- _What you should do_
Every line of the listing below is to be duplicated exactly, with the pictures left out.

○ ○ ○ ○

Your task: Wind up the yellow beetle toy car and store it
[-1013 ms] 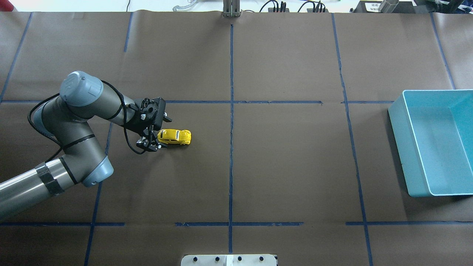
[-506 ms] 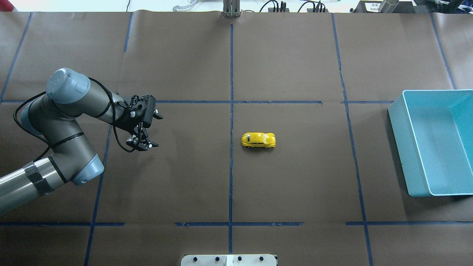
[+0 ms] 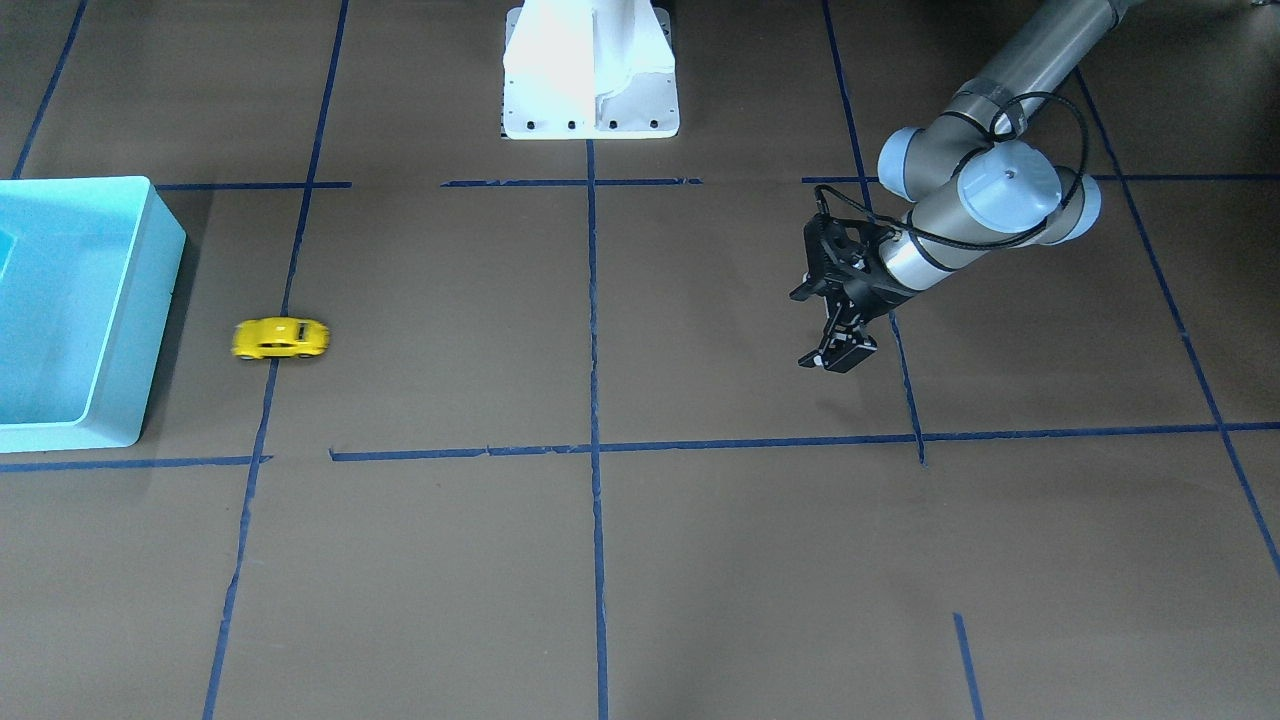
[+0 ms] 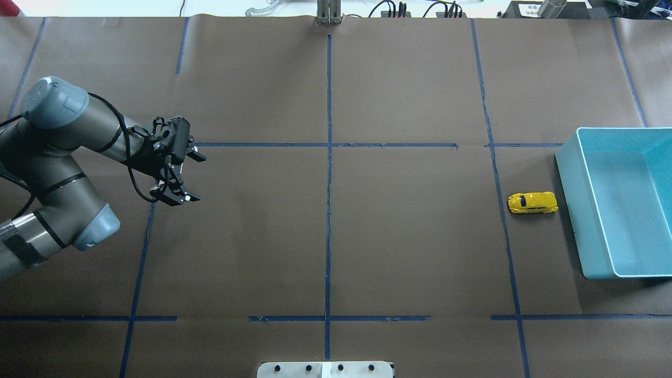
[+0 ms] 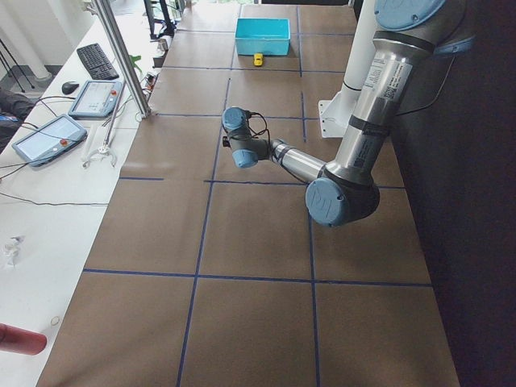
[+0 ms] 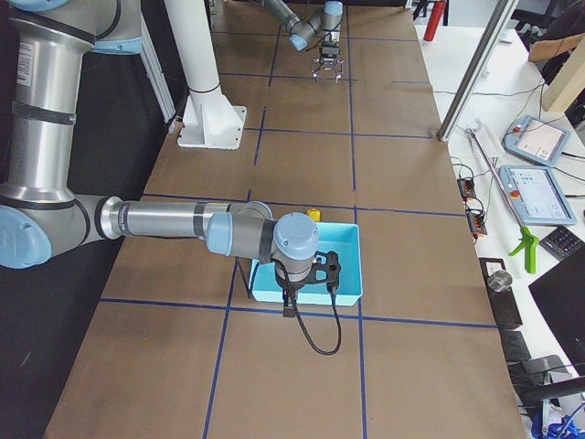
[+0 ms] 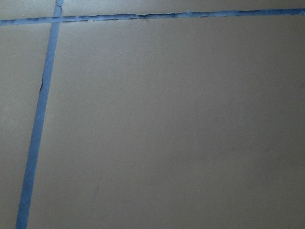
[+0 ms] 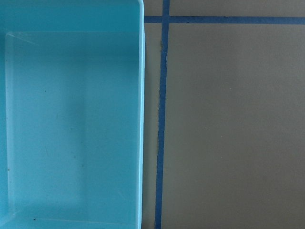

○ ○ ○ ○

- _Reply to the exercise_
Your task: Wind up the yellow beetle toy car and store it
[-1013 ms] 
[-506 ms] 
[+0 ms] 
[+0 ms] 
[+0 ms] 
[+0 ms] 
[+0 ms] 
[+0 ms] 

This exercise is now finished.